Another problem is the insert. It fits into a very shallow cutout, which makes it essentially impossible to build a zero-clearance cutout that is stiff enough and will stay safely in place. You are stuck with the factory-built insert, and that item has problems of its own. It is held in place by one screw at the front, and the back section has tongues underneath that catch on tabs that hold the rear section down. The problem is that they do not hold the thing down well at all if you want to be able to remove it easily for blade changes, and so workpieces can ride up a bit on the insert as it rises above the table surface. My solution was a lucky one. I discovered two screw holes under the rear section and I drilled out the insert above the holes, countersunk the drilled holes just enough, and then cut two correctly threaded screws down in size enough so they would work in those factory holes without coming up against the motor-frame assembly underneath. (See the second photo for the new-screw locations.) This stabilizes the insert nicely. Unfortunately, the insert, as tightened down, was then pulled slightly below the table level, so I installed some thin-strip, stick-on spacing materials underneath to get the insert to be exactly flush with the table top. In addition, behind the insert, on the back of the table surface, was a small recess that tended to snag workpieces, and I did some shallow filing work on it to eliminate that problem. The result was an insert that, although not as refined as a zero-clearance job, at least was not acting up as before.

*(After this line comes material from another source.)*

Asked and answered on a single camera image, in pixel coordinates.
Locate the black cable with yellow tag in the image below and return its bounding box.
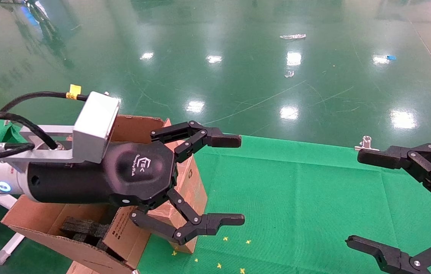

Another problem involved the anti-kickback grippers. I have never liked such things (look at them crosseyed and they scuff your workpiece), and so one “fix” I did was to drill out the rivets that held them in place and reinstall the also attached blade guard with screws. The blade-guard itself was also problematical, being bigger than necessary to guard the blade. The front part stuck out further than necessary, given that there was also an internal baffle. I cut the guard back to that internal baffle and beveled it a bit, and the result was no change in guarding abilities, but with the weight and sized reduced enough to make the guard a bit less intrusive. Most of the time I leave the guard in the raised position, anyway. The blade-guard assembly itself can be removed for non-through cuts, and to do that you must remove the insert and loosen two screws. The screws also hold tapered shims in place and you can configure those shims to get the rear blade guide to center up right behind the blade. Unfortunately, like so many saws, the guide does not ride up and down with the blade, so the usual anti-kickback precautions need to be taken when ripping. I have not tried a dado blade in this saw, but I get the impression that the arbor and insert are not large enough to accommodate one.
All in all, this saw works very well when one considers its small size and price. Although no longer available as a new item at Home Depot, no doubt samples will still be available used here and there, and hopefully the replacement BTS21 works as well. On the other hand, assuming after lots of diddling with the few adjustments it has, that it can do work as welll as a good contractor or cabinet saw is pointless. However, when you need a low-priced saw that can be folded up and pushed into a small shop or garage corner, it is hard to beat for the money.